NFL QB Wilson embraces Raleigh roots at passing camp
JUN 25, 2013 5:04p ET
Now, he's one of 32 starting quarterbacks in the NFL and, as a rookie, came within a play or two of taking the Seattle Seahawks to the NFC title game last season.
Wilson's still 5-11. He’s still 205 pounds (or so). And he continues to prove any and everyone wrong who doubts him. But he doesn't do it with a chip on his shoulder — Wilson has just always worked through such personal adversity without yapping about it.
And that part of Wilson, the part that's fluent in football cliches, that makes you feel like he's hiding something, like he's trying too hard to be careful. When he says things like, "It’s an awesome experience just to be able to play the game of football . . . and to be the starting quarterback of the Seahawks is a tremendous honor," a certain cynical part of most sports fans wonders if this guy can possibly be serious when he says something like that.
But it's part of what makes Wilson who he is, that ability to focus on the here and now. He remembers the doubters, but he doesn’t concentrate on the draft analysts who said he was too short to start in the NFL, or even the analysts who rated him a two-star high school recruit. That's not who he is doing this for. He's doing it for himself, his teammates and to satisfy an inner drive to succeed. And now it has paid off. He's a starting quarterback in the NFL. But he’s the same Russell Wilson as he always was.
"I try not to change at all. I just try to continue to believe in myself and just take it one day at a time and just enjoy it for what it is," Wilson said on Tuesday at NC State’s practice fields, where he is holding the Russell Wilson Passing Academy. "I’m blessed enough to be able to play the game of football and be a starting quarterback. I’m one of 32. Think about that. I’m one of 32 in the world. So you just cherish that and take it one day at a time."
It must be difficult — or impossible — for Wilson to look back on everything he has been through in his life and not be thankful. Through all the adversity he's encountered, including his father's death in 2010, Wilson wants the kids to heed the following message: They can overcome through hard times too.
"Growing up, I've had some really good situations in my life, some decent ones and some not-so-good ones. I’ve lost my dad and I’ve gone through a lot," Wilson said. "That’s why American Family (Insurance) and I partnered up to express how important it is to dream big, just to have something other than football.
"I want to be a CEO of a business one day, so I share those with those kids. . . . I want to own my own company and do my own things but also, I want to be the best quarterback that ever played the game. I have a long ways to go to get there, but you take it one day at a time, you stay in the moment and you just enjoy it for what it is."
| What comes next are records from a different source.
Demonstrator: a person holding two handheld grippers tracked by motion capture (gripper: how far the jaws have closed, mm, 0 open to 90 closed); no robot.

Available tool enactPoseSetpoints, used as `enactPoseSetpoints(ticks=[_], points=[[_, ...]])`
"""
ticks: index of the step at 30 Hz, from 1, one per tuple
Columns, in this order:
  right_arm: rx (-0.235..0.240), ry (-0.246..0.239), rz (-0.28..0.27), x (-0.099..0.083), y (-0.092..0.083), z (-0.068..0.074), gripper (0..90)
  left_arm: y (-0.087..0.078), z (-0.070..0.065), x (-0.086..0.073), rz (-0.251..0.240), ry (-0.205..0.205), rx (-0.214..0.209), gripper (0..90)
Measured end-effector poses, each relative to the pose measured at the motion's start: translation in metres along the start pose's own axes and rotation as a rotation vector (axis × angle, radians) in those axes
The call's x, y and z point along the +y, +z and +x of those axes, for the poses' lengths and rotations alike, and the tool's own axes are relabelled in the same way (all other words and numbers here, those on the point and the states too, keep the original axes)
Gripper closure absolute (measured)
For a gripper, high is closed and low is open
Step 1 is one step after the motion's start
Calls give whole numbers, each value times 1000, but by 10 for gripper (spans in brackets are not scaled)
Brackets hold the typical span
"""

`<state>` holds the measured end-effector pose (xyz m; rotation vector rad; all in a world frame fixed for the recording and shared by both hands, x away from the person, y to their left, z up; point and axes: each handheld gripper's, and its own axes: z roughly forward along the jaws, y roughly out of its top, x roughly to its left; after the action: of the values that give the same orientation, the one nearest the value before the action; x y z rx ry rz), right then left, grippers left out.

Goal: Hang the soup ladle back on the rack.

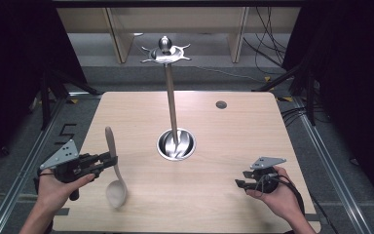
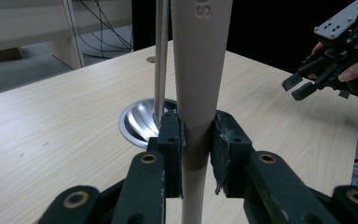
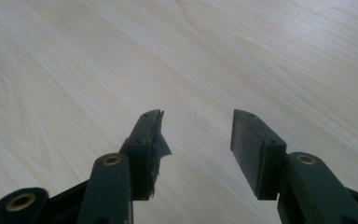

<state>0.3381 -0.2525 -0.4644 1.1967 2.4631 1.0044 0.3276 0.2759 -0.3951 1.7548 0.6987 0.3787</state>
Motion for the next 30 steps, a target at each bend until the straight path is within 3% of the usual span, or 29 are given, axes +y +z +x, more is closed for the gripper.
enactPoseSetpoints(ticks=[1,13,20,30], points=[[-7,-21,-7,0,1,-1,534,1,0,1,-6,-3,-2,739],[-5,-19,7,0,-1,-2,534,8,5,23,-56,22,-25,739],[-6,-18,19,0,-2,-2,534,11,12,35,-48,62,-69,738],[-8,-8,9,1,-3,-2,532,15,21,42,-40,60,-89,738]])
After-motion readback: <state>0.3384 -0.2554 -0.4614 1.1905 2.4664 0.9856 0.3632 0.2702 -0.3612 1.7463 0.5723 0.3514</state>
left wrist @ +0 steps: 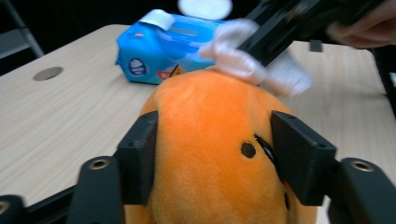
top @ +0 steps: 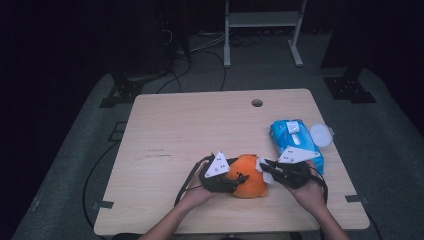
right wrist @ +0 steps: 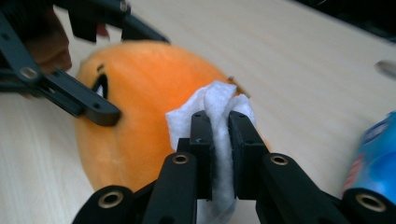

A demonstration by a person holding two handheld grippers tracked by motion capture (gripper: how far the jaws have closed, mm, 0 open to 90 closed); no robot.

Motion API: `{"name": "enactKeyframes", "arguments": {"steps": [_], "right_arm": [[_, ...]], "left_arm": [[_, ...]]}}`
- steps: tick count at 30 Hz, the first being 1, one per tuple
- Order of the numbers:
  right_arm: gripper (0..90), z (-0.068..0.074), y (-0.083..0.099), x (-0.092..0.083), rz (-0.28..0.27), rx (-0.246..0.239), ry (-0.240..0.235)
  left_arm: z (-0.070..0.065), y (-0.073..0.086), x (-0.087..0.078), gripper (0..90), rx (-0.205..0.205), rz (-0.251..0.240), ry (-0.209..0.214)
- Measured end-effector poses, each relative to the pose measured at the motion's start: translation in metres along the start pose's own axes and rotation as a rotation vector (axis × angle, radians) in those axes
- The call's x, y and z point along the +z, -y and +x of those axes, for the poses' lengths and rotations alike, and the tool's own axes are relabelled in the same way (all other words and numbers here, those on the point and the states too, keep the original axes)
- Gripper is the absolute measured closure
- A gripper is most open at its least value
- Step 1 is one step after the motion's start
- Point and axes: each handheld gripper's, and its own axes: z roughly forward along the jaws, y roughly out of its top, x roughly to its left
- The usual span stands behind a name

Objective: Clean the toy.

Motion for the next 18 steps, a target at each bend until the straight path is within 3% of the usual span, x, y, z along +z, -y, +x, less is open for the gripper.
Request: {"name": "enactKeyframes", "arguments": {"steps": [1, 2, 3, 4, 5, 7, 8, 11, 12, 13, 14, 16, 17, 18], "right_arm": [[80.3, 0.001, 0.003, 0.001, 0.017, -0.008, -0.025], [80.3, 0.001, 0.003, 0.001, 0.017, -0.008, -0.025], [80.4, 0.005, 0.005, 0.000, 0.022, -0.035, -0.037], [80.4, 0.005, 0.005, 0.000, 0.022, -0.035, -0.037], [80.4, 0.009, 0.006, 0.000, 0.023, -0.054, -0.054], [80.4, 0.011, 0.006, 0.000, 0.028, -0.059, -0.058], [80.3, 0.015, 0.005, -0.001, 0.026, -0.078, -0.070], [80.3, 0.017, 0.004, 0.000, 0.028, -0.092, -0.067], [80.3, 0.018, 0.004, 0.001, 0.036, -0.097, -0.049], [80.4, 0.016, 0.004, 0.001, 0.032, -0.091, -0.043], [80.4, 0.016, 0.004, 0.001, 0.032, -0.091, -0.043], [80.6, 0.013, 0.001, -0.002, 0.017, -0.077, -0.025], [80.7, 0.014, -0.004, -0.007, -0.015, -0.069, -0.006], [80.7, 0.014, -0.004, -0.007, -0.015, -0.069, -0.006]], "left_arm": [[0.003, -0.002, -0.003, 23.2, -0.018, 0.015, 0.032], [0.003, -0.002, -0.003, 19.1, -0.018, 0.015, 0.032], [0.011, -0.003, -0.007, 16.2, -0.084, 0.012, 0.078], [0.011, -0.003, -0.007, 12.8, -0.084, 0.012, 0.078], [0.018, -0.002, -0.008, 9.3, -0.148, 0.050, 0.082], [0.021, 0.000, -0.007, 5.1, -0.166, 0.073, 0.092], [0.025, 0.005, 0.000, 5.0, -0.223, 0.122, 0.149], [0.020, 0.007, 0.003, 6.2, -0.191, 0.140, 0.131], [0.018, 0.007, 0.002, 20.2, -0.176, 0.133, 0.122], [0.016, 0.004, -0.001, 26.0, -0.137, 0.119, 0.091], [0.016, 0.004, -0.001, 30.8, -0.137, 0.119, 0.091], [0.014, 0.001, -0.003, 33.9, -0.119, 0.085, 0.062], [0.010, -0.004, -0.005, 36.6, -0.075, 0.041, 0.014], [0.010, -0.004, -0.005, 36.9, -0.075, 0.041, 0.014]]}}
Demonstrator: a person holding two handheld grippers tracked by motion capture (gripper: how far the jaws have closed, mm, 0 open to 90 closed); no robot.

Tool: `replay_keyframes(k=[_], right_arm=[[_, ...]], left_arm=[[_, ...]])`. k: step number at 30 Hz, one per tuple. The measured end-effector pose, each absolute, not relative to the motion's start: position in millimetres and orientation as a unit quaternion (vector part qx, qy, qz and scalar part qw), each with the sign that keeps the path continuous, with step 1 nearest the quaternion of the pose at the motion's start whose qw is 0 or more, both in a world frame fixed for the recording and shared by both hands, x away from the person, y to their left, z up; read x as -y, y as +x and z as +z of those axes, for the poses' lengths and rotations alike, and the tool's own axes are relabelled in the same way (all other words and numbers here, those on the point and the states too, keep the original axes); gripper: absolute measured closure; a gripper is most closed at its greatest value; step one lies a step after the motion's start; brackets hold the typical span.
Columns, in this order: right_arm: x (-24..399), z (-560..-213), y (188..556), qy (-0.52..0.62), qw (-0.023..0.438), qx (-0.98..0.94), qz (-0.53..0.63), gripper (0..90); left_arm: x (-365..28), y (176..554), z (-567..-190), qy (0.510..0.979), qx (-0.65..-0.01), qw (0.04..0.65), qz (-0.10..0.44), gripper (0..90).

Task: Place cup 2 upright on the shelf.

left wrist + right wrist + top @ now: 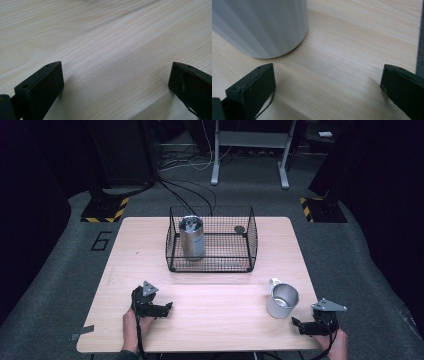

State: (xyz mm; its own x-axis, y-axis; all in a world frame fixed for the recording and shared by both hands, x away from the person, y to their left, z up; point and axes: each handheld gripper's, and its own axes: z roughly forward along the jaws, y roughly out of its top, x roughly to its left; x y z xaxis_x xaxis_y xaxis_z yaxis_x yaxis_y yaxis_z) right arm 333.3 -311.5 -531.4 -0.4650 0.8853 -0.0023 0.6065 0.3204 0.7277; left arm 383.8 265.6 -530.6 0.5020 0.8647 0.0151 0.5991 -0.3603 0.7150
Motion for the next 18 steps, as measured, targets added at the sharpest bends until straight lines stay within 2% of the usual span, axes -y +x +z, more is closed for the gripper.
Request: replay_keyframes(k=[7,18], right_arm=[[307,-519,330,0.471,0.181,-0.786,0.356,0.0],[284,-481,315,0.448,0.186,-0.775,0.406,0.0]], left_arm=[[-265,384,-531,0.799,-0.459,0.333,0.202,0.1],[-265,384,-531,0.797,-0.461,0.333,0.202,0.2]])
It’s no coincidence that he’s holding the Wilson Passing Academy at five of the most important places in his life, in order: Richmond, Va. (his hometown), Raleigh (NC State’s campus, where he graduated and attended for four years), Madison, Wisc. (his final year of college eligibility at Wisconsin), then Spokane, Wash., and Seattle.
The camps will be two days each in the five locations, and his Raleigh stop was No. 2.
Wilson went through a lot here: He was a two-sport athlete at NC State, and ultimately it was his love of baseball that caused him to leave the Wolfpack with a year of eligibility. His former head coach, Tom O’Brien. wanted him with the team in the spring, but Wilson wanted to report for spring training with the Colorado Rockies.
The baseball part didn't work out, and he wanted to keep playing football, so he ended up in Madison. With the Badgers, he led Wisconsin to the Rose Bowl and set a single-season record for pass efficiency (73 percent) at the FBS level.
He never worried that it would be awkward to be back in Raleigh. He's continued to embrace NC State, declaring his school on Sunday Night Football as "a whole pack of badgers" so that he could express his love and affection for both Wisconsin and NC State. And the fans in Raleigh have continued to embrace Wilson, too.
"I knew it was going to be good for me. The coach here, (first-year head coach Dave Doeren), he’s an awesome coach," Wilson said. "I met him actually when I was playing at Wisconsin. We played them when we played Northern Illinois at Soldier Field. But just to be around him, he’s a great family man, it seems like. He’s young, he’s got a young staff and they’re doing really well in recruiting, supposedly. So it's good to be back here."